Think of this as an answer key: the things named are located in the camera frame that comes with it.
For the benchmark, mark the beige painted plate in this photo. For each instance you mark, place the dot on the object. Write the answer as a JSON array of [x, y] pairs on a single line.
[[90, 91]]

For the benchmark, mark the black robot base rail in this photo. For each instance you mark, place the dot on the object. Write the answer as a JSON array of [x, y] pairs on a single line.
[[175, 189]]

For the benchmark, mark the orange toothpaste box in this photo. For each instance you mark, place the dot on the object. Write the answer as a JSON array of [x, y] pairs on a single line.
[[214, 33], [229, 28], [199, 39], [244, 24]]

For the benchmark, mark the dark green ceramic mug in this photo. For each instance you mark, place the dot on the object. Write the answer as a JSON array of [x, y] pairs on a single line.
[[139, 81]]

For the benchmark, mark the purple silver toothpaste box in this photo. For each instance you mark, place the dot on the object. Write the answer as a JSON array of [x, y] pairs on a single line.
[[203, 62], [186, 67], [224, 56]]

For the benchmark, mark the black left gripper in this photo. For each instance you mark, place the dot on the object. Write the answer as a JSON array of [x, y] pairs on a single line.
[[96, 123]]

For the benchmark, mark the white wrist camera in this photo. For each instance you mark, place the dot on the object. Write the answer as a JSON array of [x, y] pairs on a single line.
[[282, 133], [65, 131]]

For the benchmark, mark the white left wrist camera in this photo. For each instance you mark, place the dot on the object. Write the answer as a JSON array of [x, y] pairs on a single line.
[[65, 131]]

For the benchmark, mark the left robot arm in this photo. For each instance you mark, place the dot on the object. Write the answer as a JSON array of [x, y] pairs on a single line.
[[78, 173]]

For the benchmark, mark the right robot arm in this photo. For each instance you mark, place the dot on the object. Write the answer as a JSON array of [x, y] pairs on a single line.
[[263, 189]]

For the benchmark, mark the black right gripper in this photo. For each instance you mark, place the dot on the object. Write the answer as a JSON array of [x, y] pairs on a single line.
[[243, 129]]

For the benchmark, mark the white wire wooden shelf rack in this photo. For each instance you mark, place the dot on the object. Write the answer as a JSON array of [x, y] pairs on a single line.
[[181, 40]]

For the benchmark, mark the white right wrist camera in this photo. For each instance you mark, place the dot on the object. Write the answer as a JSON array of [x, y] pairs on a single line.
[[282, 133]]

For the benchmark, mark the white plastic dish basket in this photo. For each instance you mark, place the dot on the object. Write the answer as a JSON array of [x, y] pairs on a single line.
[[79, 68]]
==*==
▸ **Work task**: Please give the data again in full, exactly as written.

▸ **Answer for the task**:
Think of this as an answer key: the things named are located in the camera frame that comes with it.
For the benchmark, mark the beige painted plate in this photo. For each instance you mark, place the dot on the object. Write the answer as a JSON array of [x, y] pairs on a single line.
[[90, 91]]

For the benchmark, mark the black robot base rail in this photo. For each instance you mark, place the dot on the object. Write the answer as a JSON array of [x, y] pairs on a single line.
[[175, 189]]

For the benchmark, mark the orange toothpaste box in this photo. For each instance you mark, place the dot on the object. Write the answer as a JSON array of [x, y] pairs on a single line.
[[214, 33], [229, 28], [199, 39], [244, 24]]

For the benchmark, mark the dark green ceramic mug in this photo. For each instance you mark, place the dot on the object. Write the answer as a JSON array of [x, y] pairs on a single line.
[[139, 81]]

For the benchmark, mark the purple silver toothpaste box in this photo. For each instance you mark, place the dot on the object. Write the answer as a JSON array of [x, y] pairs on a single line.
[[203, 62], [186, 67], [224, 56]]

For the benchmark, mark the black left gripper in this photo. For each instance you mark, place the dot on the object. Write the answer as a JSON array of [x, y] pairs on a single line.
[[96, 123]]

For the benchmark, mark the white wrist camera in this photo. For each instance you mark, place the dot on the object. Write the answer as a JSON array of [x, y] pairs on a single line.
[[282, 133], [65, 131]]

For the benchmark, mark the white left wrist camera in this photo. For each instance you mark, place the dot on the object. Write the answer as a JSON array of [x, y] pairs on a single line.
[[65, 131]]

For the benchmark, mark the left robot arm in this photo. For each instance you mark, place the dot on the object. Write the answer as a JSON array of [x, y] pairs on a single line.
[[78, 173]]

For the benchmark, mark the right robot arm in this photo. For each instance you mark, place the dot on the object. Write the answer as a JSON array of [x, y] pairs on a single line.
[[263, 189]]

For the benchmark, mark the black right gripper in this photo. For each instance you mark, place the dot on the object. Write the answer as a JSON array of [x, y] pairs on a single line.
[[243, 129]]

For the benchmark, mark the white wire wooden shelf rack in this photo. For each instance you mark, place the dot on the object. Write the answer as a JSON array of [x, y] pairs on a single line.
[[181, 40]]

For the benchmark, mark the white right wrist camera in this photo. For each instance you mark, place the dot on the object. Write the answer as a JSON array of [x, y] pairs on a single line.
[[282, 133]]

For the benchmark, mark the white plastic dish basket in this photo. For each instance you mark, place the dot on the object. Write the answer as a JSON array of [x, y] pairs on a single line.
[[79, 68]]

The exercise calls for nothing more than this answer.